Ordinanza di Cassazione Civile Sez. L Num. 32700 Anno 2025
Civile Ord. Sez. L Num. 32700 Anno 2025
Presidente: COGNOME NOME
Relatore: COGNOME NOME
Data pubblicazione: 15/12/2025
ORDINANZA
sul ricorso 20621-2024 proposto da:
RAGIONE_SOCIALE, in persona del legale rappresentante pro tempore, rappresentata e difesa dagli avvocati COGNOME, NOME COGNOME;
– ricorrente –
contro
NOME, rappresentata e difesa dall’avvocato NOME COGNOME;
– controricorrente –
nonchè contro
COGNOME NOME;
– intimato –
avverso la sentenza n. 3006/2024 della CORTE D’APPELLO di NAPOLI, depositata il 24/07/2024 R.G.N. 922/2022;
Oggetto
R.G.N. NUMERO_DOCUMENTO
COGNOME.
Rep.
Ud. 04/11/2025
CC
udita la relazione della causa svolta nella camera di consiglio del 04/11/2025 dal AVV_NOTAIO COGNOME.
RILEVATO CHE
Con la sentenza indicata in epigrafe, la Corte d’appello di Napoli, in riforma del provvedimento del giudice di primo grado, accogliendo il reclamo di NOME COGNOME, ha dichiarato inefficace il licenziamento intimato da RAGIONE_SOCIALE il 5.5.2018 ed ha ordinato ad RAGIONE_SOCIALE di reintegrare la lavoratrice nel posto di lavoro, condannando in solido tra loro RAGIONE_SOCIALE e NOME COGNOME (nei limiti della sua responsabilità quale successore della RAGIONE_SOCIALE (già RAGIONE_SOCIALE) al risarcimento del danno pari alle retribuzioni maturate dalla data del licenziamento all’effettiva reintegra oltre contributi.
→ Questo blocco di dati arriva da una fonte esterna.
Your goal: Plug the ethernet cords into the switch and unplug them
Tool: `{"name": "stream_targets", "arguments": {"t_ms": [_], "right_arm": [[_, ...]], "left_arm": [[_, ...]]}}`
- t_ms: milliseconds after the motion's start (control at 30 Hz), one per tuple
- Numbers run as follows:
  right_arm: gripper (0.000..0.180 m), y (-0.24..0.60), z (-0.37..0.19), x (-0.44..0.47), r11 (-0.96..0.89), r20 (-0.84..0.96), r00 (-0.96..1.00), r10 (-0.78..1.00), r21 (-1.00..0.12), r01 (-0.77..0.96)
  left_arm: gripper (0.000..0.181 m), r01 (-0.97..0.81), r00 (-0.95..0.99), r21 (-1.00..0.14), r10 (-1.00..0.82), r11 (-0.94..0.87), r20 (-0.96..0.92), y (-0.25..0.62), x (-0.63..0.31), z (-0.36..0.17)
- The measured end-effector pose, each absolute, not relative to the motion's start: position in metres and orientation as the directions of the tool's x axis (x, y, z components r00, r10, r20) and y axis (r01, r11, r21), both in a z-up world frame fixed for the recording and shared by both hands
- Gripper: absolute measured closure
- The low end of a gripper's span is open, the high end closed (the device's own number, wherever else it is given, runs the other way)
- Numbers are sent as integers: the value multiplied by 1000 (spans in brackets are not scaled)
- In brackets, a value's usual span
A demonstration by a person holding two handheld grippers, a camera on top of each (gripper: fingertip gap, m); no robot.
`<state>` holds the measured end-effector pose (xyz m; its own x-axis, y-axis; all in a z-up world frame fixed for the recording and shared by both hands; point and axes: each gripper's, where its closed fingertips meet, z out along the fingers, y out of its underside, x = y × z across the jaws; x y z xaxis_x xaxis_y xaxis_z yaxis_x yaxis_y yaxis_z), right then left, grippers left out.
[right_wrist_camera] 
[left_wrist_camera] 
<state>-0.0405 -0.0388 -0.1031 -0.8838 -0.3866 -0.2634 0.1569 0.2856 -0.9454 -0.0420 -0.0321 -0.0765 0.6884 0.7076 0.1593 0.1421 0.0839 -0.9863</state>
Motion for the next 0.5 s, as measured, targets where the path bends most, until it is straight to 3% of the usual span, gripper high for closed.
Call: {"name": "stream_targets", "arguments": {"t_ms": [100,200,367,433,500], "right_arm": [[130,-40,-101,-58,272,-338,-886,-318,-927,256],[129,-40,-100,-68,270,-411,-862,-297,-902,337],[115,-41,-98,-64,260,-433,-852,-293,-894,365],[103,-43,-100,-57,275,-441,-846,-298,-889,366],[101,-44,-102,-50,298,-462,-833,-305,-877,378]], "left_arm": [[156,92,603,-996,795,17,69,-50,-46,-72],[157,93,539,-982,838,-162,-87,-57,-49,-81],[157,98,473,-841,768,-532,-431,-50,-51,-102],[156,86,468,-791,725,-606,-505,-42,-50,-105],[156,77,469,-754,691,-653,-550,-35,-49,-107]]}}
La Corte territoriale, per quel che interessa, esaminato il quadro probatorio acquisito che dimostrava la continuità (da RAGIONE_SOCIALE ad RAGIONE_SOCIALE) dell’esercizio dell’attività commerciale di gestione del locale commerciale bar annesso alla RAGIONE_SOCIALE, ha rilevato che -alla luce della giurisprudenza comunitaria e di legittimità -sussistevano tutti gli elementi per configurare una cessione di ramo di azienda e, dunque, tutte le garanzie dettate dall’art. 2112 c.c. (essendo irrilevante che la titolarità delle attrezzature concesse in locazione fosse di RAGIONE_SOCIALE e che RAGIONE_SOCIALE avesse avviato dei lavori di ristrutturazione dei locali, che rappresentavano solamente un apporto di miglioramento e ampliamento r ispetto all’attività commerciale che già in precedenza veniva svolta), con diritto della lavoratrice a proseguire il rapporto di lavoro con la società cessionaria.
Avverso tale sentenza la società ha proposto ricorso per cassazione, affidato a due motivi.
La lavoratrice ha resistito con controricorso.
La società ricorrente, con memoria ex art. 378 c.p.c., ha depositato richiesta di rinunzia al giudizio nonché dichiarazione del controricorrente di accettazione della suddetta rinuncia.
Osserva il Collegio che la rinuncia al ricorso comporta l’estinzione del processo ai sensi degli artt. 390 e 391 c.p.c.; non deve pronunciarsi sulle spese ai sensi dell’art. 391 c.p.c., comma 4 c.p.c. (cfr., ex plurimis, Cass. n. 8115/2006)
P.Q.M.
La Corte dichiara l’estinzione del giudizio.
Così deciso in Roma, nella camera di consiglio del 4 novembre 2025.